**WHAT THIS TASK INVOLVES**
From the records below, extract only the lines running from the line with "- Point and" to the line with "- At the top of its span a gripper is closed", both lines included, reproducing them exactly.

◇ ◇ ◇ ◇ ◇

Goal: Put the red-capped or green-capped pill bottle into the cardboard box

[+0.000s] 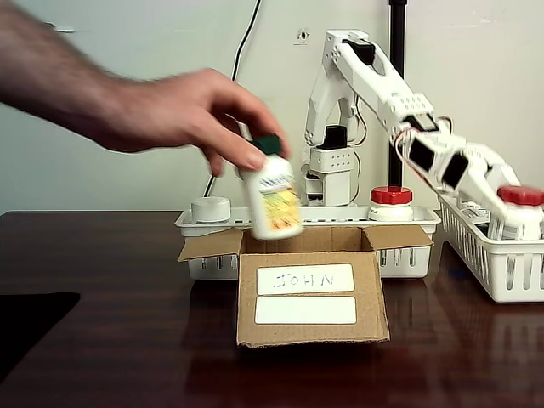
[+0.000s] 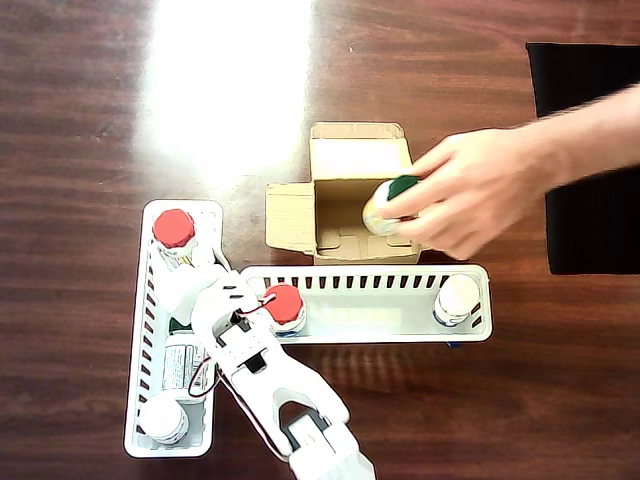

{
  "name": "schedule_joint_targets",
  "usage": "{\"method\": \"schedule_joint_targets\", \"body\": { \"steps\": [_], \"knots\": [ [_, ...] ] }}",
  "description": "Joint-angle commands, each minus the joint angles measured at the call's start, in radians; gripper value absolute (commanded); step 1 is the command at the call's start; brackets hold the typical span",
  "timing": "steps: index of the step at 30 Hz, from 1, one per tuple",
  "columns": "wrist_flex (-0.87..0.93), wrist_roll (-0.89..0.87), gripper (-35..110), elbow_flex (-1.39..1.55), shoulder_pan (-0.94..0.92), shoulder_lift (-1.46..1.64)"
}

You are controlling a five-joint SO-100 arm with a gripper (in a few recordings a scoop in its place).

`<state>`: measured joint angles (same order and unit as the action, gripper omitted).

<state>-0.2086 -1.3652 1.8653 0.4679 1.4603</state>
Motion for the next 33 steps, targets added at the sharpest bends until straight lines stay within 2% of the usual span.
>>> {"method": "schedule_joint_targets", "body": {
  "steps": [1, 9, 16, 23, 33],
  "knots": [
    [0.190, 0.048, 1, -0.152, 0.017, 0.318],
    [0.563, 0.078, 1, -0.400, -0.018, 0.448],
    [0.690, 0.055, 1, -0.469, -0.160, 0.491],
    [0.678, -0.005, 1, -0.423, -0.354, 0.460],
    [0.391, -0.058, 1, -0.106, -0.469, 0.431]
  ]
}}
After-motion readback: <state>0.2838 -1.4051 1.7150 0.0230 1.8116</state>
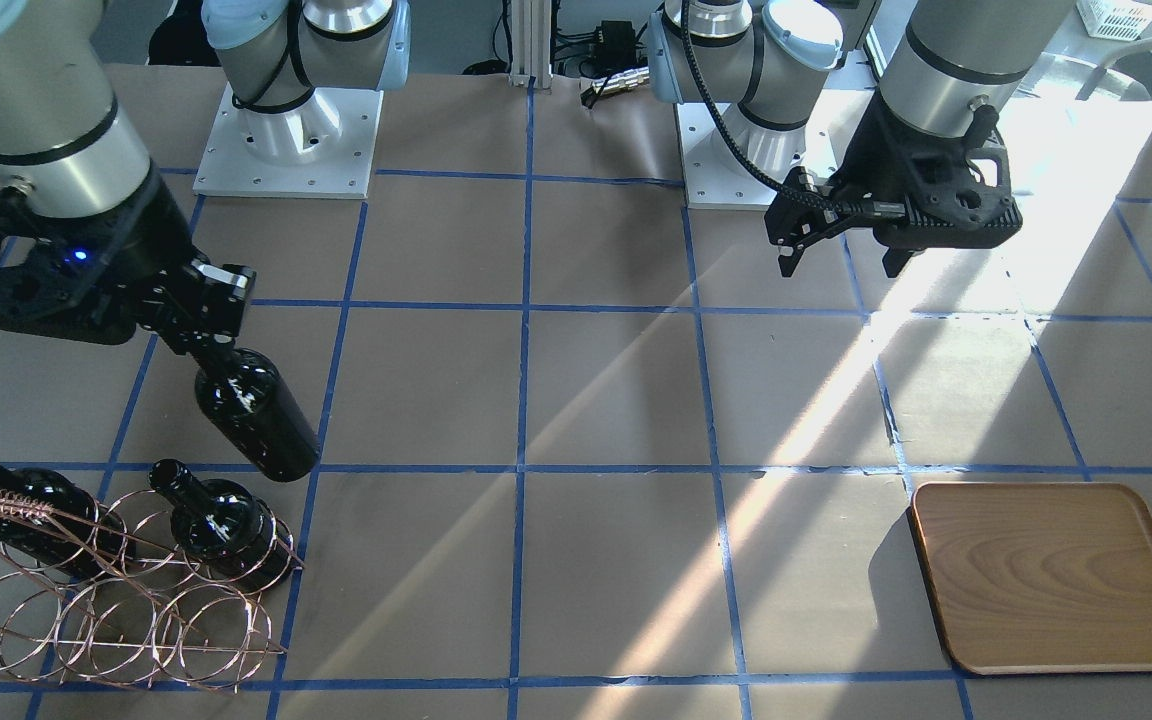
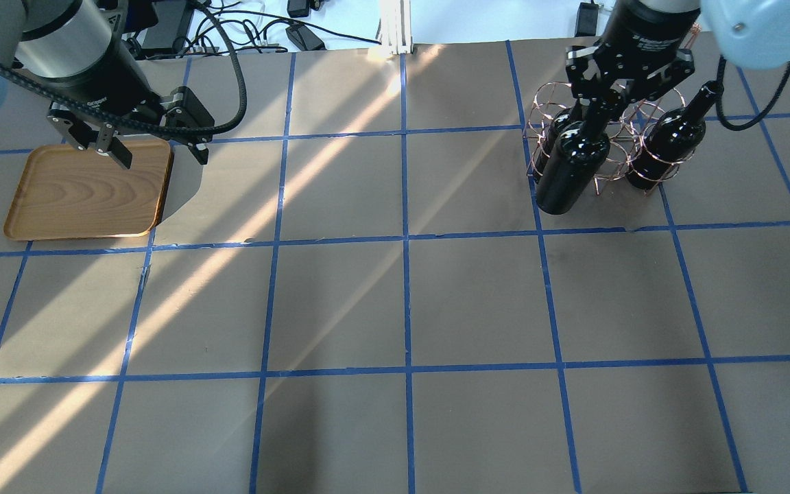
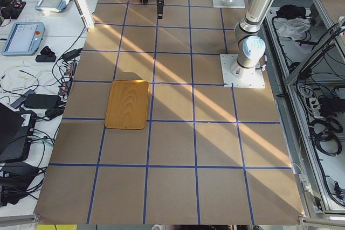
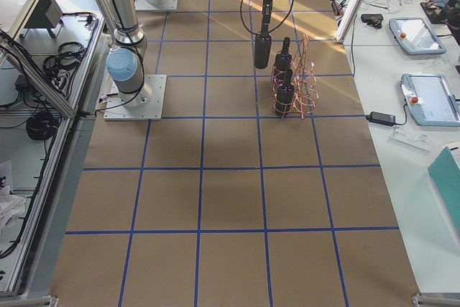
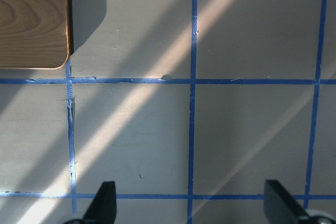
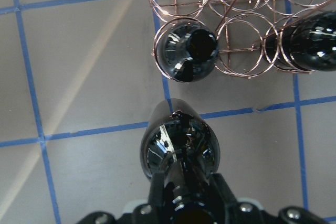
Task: Take wine from basket and place on tray
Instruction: 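Carry the bottle toward the tray and lower it onto the table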
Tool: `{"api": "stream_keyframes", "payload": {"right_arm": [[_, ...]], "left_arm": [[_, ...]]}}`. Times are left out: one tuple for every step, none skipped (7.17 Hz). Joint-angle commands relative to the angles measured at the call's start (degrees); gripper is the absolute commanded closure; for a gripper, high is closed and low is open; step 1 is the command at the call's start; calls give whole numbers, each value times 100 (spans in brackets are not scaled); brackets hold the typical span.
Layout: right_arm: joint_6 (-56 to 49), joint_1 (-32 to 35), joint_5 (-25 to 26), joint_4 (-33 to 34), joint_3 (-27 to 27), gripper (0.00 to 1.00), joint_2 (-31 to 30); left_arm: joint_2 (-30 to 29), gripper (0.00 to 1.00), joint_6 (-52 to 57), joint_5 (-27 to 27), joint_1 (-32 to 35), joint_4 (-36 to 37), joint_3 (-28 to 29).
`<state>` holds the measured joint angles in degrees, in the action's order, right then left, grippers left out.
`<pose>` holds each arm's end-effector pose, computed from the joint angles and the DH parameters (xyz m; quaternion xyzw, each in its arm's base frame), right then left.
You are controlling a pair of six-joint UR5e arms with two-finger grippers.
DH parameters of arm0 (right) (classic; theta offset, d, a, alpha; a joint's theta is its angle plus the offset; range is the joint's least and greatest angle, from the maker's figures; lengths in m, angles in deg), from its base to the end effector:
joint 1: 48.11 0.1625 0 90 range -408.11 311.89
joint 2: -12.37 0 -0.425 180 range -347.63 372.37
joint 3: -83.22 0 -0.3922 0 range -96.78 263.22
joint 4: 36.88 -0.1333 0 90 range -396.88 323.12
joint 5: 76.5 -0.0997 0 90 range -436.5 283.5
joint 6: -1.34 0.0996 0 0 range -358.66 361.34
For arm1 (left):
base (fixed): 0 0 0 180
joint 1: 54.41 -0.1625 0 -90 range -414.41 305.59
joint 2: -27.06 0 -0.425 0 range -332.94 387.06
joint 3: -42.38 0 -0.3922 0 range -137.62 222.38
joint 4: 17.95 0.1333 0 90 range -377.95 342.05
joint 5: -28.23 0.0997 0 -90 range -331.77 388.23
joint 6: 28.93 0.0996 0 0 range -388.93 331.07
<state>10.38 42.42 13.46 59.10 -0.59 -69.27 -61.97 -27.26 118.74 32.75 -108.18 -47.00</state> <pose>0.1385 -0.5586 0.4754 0.0741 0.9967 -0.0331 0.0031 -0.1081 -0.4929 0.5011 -0.0103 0.9999 -0.0117 0.0049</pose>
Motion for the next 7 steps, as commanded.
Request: {"api": "stream_keyframes", "payload": {"right_arm": [[1505,909,-94,542,66,83,348],[2070,1332,37,658,154,83,585],[2667,1676,143,790,346,84,840],[3108,1966,152,791,627,84,1077],[3478,2308,196,791,708,85,1236],[3708,2581,397,765,708,86,1316],[3980,2758,320,765,717,86,1317]], "left_arm": [[131,0,0,-8,2,-240,0],[132,0,0,-8,2,-232,-9],[123,0,0,-8,2,-223,-9],[114,0,0,-8,2,-215,-9],[105,0,-8,-86,2,-206,-9],[105,0,-8,-87,2,-206,-9],[105,0,-8,-69,2,-206,-9]]}}
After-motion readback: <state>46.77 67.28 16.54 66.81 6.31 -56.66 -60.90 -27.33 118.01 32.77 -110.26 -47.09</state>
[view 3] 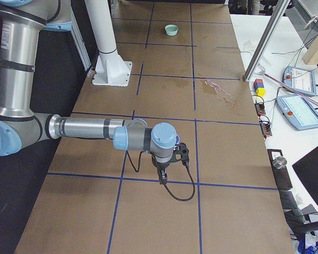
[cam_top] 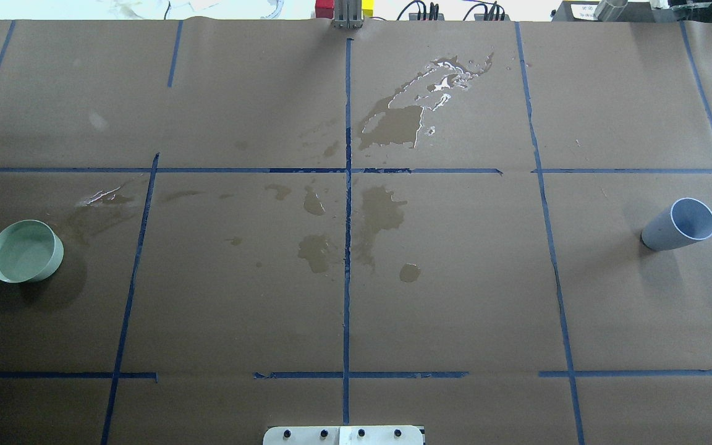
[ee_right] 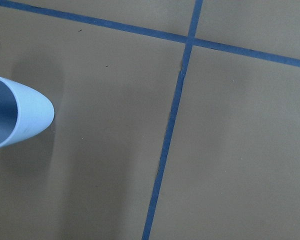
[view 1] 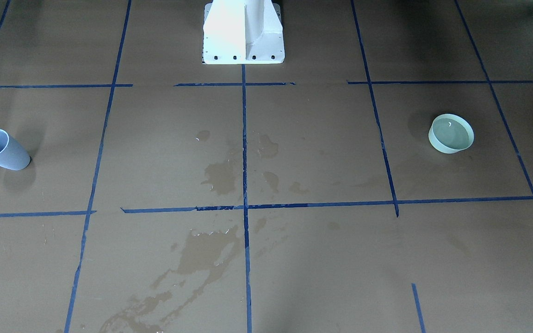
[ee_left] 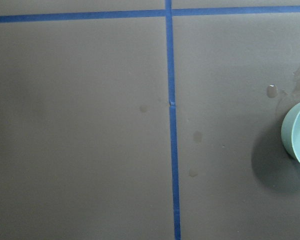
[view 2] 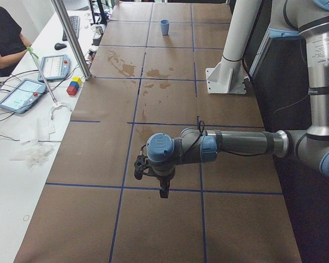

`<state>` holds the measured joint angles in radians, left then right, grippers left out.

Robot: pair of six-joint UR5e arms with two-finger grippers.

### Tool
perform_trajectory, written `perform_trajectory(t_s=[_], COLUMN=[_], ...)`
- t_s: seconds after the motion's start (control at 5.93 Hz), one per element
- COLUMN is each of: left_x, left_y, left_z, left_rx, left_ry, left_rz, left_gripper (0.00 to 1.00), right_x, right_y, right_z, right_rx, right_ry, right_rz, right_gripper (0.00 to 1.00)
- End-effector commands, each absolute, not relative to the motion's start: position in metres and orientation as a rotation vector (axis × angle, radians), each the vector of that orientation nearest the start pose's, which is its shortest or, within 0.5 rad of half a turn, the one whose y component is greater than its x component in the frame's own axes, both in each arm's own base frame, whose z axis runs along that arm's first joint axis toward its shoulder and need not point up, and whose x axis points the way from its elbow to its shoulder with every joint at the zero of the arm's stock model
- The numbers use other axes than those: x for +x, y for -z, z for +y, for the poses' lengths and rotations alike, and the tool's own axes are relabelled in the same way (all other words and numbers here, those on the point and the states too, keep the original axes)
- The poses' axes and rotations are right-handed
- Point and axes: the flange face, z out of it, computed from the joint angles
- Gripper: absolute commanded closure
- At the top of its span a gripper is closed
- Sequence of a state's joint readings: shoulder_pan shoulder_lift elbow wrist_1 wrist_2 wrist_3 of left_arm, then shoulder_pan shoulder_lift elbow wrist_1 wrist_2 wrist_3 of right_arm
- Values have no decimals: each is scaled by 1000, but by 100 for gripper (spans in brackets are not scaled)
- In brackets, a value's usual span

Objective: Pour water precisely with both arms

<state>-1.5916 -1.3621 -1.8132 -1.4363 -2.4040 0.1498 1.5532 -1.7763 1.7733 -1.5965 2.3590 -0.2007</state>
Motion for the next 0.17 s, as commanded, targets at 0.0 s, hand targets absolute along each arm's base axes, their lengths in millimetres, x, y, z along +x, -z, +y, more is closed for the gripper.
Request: perform_trajectory(t_s=[0.0], left_x=[-67], left_y=[-643], left_z=[-391], left_rx=[-34], left_ry=[-76], left_rz=[832], left_gripper=[0], right_x=[55], right_y=[-656], right_z=[-404], right_rx=[40], right_ry=[195], right_rz=[-789], right_gripper=[0])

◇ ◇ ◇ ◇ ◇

**WRITTEN RESPONSE**
- Point and axes: the flange face, z out of it, computed from the joint angles
- Gripper: absolute commanded closure
- At the top of its span a gripper is closed

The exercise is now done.